- Exercise objective: Retype word for word the stretch of entries below from the line that has "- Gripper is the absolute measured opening" through the line that has "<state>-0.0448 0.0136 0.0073", and omit the pictures.

- Data records:
****************************************

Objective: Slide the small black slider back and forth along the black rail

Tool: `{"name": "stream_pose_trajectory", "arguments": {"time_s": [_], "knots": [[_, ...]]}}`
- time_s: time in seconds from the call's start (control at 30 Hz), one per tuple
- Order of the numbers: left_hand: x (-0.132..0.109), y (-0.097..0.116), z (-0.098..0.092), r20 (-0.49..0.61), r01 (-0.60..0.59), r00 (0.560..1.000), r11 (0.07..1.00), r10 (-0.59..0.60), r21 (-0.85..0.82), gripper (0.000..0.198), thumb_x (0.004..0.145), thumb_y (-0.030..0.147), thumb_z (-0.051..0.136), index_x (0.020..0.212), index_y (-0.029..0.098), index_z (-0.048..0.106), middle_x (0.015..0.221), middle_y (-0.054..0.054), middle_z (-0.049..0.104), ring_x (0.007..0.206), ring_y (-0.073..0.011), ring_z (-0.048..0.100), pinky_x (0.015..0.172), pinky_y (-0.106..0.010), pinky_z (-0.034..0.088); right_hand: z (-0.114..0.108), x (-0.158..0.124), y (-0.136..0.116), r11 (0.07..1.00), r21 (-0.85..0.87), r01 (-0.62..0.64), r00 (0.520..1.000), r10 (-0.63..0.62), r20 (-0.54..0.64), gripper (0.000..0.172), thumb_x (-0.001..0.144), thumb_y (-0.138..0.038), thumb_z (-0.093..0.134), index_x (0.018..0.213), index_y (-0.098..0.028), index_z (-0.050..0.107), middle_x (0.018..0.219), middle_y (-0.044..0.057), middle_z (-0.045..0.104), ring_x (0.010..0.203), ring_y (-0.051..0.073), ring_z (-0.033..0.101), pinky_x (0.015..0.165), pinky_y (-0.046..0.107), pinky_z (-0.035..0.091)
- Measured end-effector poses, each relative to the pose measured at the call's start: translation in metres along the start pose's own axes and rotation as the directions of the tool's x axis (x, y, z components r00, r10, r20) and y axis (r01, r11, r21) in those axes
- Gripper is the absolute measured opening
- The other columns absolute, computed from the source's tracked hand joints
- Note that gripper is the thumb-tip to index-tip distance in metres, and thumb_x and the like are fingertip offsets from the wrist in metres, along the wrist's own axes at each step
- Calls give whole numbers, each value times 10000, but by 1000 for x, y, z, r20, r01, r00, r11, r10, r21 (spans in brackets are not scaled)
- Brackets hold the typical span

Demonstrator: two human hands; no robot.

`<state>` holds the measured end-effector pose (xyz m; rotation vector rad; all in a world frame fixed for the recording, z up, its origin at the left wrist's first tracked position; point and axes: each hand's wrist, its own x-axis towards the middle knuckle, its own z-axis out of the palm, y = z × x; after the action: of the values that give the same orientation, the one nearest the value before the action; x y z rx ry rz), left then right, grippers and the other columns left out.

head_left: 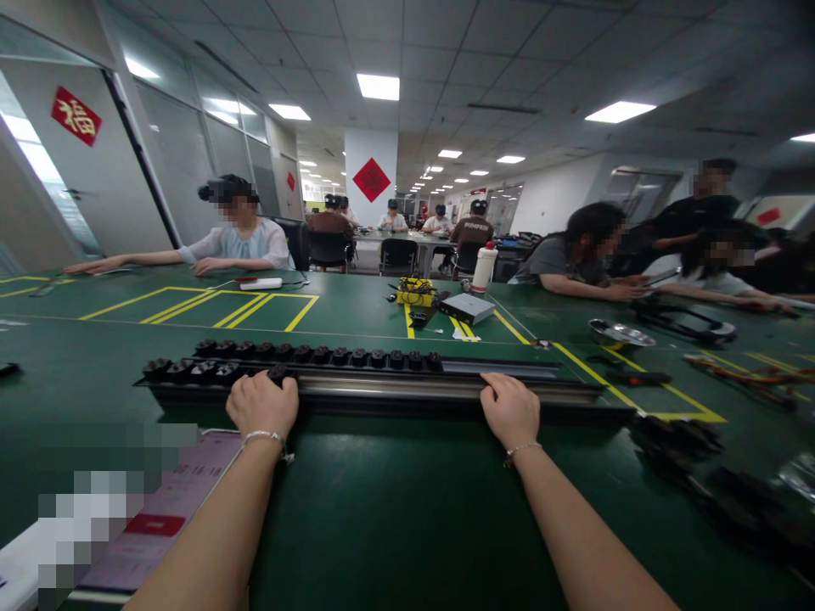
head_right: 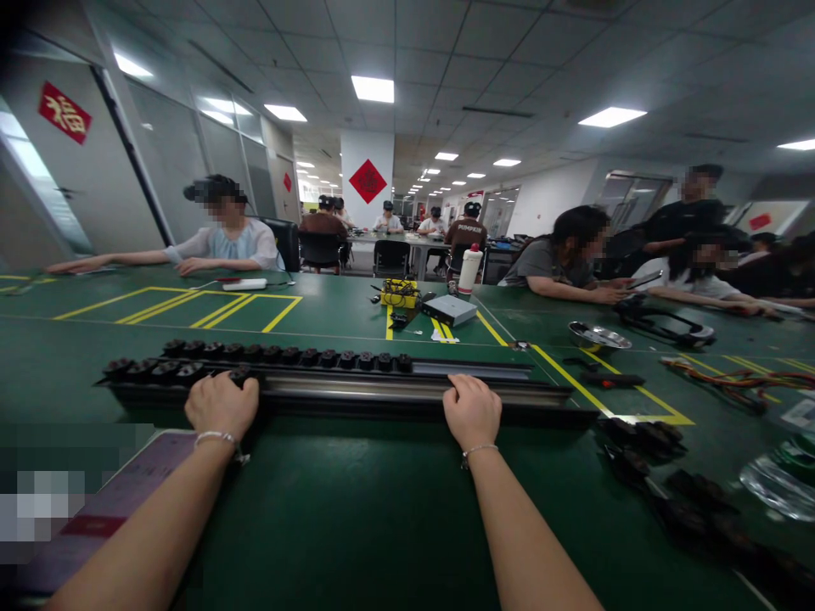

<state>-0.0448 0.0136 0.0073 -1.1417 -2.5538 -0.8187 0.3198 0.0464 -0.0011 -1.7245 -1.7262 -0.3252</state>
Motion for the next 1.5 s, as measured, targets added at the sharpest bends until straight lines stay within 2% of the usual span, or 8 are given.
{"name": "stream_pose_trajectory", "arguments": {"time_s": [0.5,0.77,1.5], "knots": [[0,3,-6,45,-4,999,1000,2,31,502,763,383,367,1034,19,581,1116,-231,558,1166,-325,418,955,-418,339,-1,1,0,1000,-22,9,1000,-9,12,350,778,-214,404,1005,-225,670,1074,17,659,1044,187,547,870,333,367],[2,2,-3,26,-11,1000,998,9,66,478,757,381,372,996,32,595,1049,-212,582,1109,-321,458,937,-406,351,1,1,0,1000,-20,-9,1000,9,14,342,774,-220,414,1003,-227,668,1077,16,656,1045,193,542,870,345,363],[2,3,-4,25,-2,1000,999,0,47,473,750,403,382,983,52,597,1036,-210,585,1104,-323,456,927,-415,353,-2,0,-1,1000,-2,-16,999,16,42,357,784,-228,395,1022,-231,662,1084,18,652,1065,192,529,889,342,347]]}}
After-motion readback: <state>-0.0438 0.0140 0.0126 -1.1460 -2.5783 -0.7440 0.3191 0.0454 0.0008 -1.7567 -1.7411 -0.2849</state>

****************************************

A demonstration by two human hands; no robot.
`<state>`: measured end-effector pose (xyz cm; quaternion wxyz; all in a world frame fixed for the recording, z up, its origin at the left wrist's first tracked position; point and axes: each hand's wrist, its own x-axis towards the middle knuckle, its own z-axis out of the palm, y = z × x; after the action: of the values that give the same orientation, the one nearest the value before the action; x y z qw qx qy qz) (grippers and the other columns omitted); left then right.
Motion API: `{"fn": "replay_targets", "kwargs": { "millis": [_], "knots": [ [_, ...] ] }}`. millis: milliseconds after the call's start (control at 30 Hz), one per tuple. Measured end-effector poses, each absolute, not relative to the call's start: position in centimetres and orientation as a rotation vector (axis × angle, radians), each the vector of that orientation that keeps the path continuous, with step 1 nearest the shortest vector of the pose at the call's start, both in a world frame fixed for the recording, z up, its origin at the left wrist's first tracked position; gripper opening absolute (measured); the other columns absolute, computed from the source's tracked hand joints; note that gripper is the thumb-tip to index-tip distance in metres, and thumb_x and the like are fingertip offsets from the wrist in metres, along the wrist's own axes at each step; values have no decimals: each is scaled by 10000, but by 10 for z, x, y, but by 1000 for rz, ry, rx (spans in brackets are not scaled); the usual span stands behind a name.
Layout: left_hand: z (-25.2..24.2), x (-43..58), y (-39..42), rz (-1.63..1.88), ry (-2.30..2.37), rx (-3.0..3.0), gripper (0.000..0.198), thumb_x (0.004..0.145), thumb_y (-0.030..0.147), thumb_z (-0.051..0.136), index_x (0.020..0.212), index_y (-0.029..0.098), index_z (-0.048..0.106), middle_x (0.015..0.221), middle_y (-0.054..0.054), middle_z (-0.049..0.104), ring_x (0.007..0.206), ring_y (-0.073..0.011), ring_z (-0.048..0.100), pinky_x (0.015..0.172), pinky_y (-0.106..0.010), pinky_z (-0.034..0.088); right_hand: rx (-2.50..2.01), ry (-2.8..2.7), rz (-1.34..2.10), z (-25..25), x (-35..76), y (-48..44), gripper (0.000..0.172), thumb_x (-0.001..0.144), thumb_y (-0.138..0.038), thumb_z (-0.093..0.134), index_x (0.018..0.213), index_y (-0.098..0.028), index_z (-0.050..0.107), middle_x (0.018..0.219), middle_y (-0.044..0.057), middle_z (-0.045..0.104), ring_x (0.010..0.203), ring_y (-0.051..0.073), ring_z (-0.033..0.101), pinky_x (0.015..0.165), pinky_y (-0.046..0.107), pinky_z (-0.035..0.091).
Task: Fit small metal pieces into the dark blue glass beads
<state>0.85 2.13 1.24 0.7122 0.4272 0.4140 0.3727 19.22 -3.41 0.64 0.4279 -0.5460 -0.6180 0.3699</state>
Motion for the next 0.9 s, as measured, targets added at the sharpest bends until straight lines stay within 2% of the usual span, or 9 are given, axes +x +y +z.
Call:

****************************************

- Solution below:
- Gripper is the absolute measured opening
- The other columns absolute, computed from the source's tracked hand joints
- Note that gripper is the thumb-tip to index-tip distance in metres, and thumb_x and the like are fingertip offsets from the wrist in metres, along the wrist's own axes at each step
- Calls give whole numbers, each value times 10000, but by 1000 for x, y, z, r20, r01, r00, r11, r10, r21 (spans in brackets are not scaled)
- Brackets hold the typical span

Demonstrator: two human hands; no robot.

`<state>` holds the measured end-effector pose (xyz m; rotation vector rad; all in a world frame fixed for the recording, z up, its origin at the left wrist's first tracked position; point and axes: each hand's wrist, its own x-axis towards the middle knuckle, its own z-axis out of the palm, y = z × x; after the action: of the values that give the same orientation, the one nearest the value before the action; x y z rx ry rz), left then right, grippers and the other columns left out.

head_left: 
head_right: 

<state>-0.0448 0.0136 0.0073 -1.1417 -2.5538 -0.8187 0.3198 0.0464 -0.0011 -1.7245 -1.7262 -0.3252</state>

Besides the given answer, there is nothing more to add.